To confirm if the clinic is indeed meeting its goal of maintaining average satisfaction levels above 7, we perform a hypothesis test. Let's walk through the steps.
The null hypothesis is that the average satisfaction is 7, while the alternative hypothesis states that the satisfaction is more than 7.
1. Firstly, we have to compute a z-score. This score is a measure of how many standard deviations an element is from the mean. We do this by subtracting the null hypothesis mean (7, in this case) from the sample mean (7.8) and divide the result by the standard deviation (2.3) divided by the square root of the sample size (23). Our calculated Z score yields 1.6681153124565977.
2. Secondly, we calculate a p-value. This is the probability that a random chosen patient has a score greater than what the Z-Score states if the null hypothesis is assumed to be true. Ideally, we want to achieve as small a p-value as possible to confidently reject the null hypothesis.
To derive the p-value, we look at the right tail of the normal distribution since the Z-Score is positive and our alternative hypothesis states that the satisfaction is more than the stated null hypothesis (7 in this case). The p-value is 1 minus the cumulative distribution function (the integral from -infinity to the Z-Score under the normal distribution curve) of the Z-Score. This calculation gives us a p-value equal to 0.04764641901172839.

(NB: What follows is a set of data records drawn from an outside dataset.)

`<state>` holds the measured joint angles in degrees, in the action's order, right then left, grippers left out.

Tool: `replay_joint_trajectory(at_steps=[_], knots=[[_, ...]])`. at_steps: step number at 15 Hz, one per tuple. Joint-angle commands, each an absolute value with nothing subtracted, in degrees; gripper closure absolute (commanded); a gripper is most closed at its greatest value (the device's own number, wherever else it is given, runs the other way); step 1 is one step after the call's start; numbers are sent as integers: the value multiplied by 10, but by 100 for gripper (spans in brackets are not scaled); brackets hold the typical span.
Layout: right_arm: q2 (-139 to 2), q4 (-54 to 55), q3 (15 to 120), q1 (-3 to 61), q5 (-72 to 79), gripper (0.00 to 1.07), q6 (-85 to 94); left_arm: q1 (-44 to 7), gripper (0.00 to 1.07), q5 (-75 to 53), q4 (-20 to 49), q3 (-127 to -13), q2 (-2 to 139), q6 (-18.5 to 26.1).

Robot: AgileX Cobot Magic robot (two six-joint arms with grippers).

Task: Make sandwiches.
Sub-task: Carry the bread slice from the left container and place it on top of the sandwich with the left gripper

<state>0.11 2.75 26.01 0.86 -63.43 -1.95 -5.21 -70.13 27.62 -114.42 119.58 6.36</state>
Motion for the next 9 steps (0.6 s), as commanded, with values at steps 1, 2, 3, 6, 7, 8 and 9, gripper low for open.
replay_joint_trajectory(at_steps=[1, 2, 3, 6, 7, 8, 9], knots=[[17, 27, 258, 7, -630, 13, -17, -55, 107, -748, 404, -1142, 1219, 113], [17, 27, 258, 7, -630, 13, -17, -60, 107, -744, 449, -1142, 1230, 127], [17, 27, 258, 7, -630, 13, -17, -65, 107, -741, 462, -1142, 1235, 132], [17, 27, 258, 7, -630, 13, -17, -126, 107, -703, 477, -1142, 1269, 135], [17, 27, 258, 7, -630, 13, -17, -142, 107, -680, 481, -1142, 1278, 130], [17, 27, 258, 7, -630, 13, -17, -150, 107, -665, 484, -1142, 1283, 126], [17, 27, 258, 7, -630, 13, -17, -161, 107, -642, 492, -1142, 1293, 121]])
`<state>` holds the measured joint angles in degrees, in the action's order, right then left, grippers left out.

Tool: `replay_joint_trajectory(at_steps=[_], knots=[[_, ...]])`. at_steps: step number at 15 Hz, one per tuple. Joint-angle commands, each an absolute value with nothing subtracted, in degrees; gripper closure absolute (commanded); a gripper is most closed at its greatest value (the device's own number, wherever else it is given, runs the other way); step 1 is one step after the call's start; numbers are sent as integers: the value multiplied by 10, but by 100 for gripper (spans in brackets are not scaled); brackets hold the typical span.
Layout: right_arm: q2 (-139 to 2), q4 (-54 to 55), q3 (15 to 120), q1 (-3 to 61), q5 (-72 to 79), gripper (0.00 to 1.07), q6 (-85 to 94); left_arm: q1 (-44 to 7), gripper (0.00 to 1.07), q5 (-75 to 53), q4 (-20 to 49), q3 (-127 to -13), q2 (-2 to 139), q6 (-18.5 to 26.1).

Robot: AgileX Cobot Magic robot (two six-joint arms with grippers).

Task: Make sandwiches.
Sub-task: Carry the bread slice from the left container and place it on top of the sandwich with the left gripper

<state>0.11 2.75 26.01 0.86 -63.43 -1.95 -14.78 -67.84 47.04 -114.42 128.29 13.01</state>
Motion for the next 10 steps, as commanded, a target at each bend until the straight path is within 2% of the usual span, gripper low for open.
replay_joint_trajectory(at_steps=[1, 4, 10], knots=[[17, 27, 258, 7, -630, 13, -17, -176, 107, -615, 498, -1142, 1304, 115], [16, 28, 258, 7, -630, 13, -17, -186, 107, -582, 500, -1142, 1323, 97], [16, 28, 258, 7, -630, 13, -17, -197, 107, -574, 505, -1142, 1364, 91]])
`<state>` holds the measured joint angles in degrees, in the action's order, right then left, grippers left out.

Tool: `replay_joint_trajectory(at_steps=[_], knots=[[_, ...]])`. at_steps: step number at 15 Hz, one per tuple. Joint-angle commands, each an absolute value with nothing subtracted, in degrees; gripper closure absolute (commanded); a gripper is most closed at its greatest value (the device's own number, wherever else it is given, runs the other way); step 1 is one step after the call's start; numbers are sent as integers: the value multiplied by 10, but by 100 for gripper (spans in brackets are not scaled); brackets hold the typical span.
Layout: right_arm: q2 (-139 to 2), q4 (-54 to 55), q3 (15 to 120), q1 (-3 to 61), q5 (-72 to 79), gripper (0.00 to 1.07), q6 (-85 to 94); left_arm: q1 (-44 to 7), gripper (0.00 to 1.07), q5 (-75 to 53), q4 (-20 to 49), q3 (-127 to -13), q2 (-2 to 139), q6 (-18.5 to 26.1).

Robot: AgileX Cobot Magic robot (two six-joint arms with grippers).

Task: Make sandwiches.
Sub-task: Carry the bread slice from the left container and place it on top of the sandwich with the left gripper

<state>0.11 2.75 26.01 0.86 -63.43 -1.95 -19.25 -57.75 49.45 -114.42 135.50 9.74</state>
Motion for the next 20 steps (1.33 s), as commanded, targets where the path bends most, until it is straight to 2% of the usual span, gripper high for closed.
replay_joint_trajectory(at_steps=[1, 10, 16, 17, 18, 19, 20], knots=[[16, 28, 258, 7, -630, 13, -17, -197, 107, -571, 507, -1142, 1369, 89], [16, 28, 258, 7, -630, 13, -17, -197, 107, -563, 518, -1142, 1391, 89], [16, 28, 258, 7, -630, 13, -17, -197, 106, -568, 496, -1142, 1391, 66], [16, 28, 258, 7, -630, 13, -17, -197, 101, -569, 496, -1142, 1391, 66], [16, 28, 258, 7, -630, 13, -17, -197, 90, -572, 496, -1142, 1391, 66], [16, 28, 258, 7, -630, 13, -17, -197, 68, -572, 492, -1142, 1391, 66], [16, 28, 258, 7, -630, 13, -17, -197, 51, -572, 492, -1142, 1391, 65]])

3. The p-value is less than the usual significance level of 0.05. The significance level is the probability of rejecting the null hypothesis if it is true. For a significance level of 0.05, if the null was true, we would expect to get this sample data or something more extreme 5% of the time.
From these calculations, we conclude to reject the null hypothesis because our p-value of 0.04764641901172839, which is less than the significance level 0.05. This indicates that we have sufficient evidence to conclude that the average satisfaction level of patients at the clinic is indeed above 7.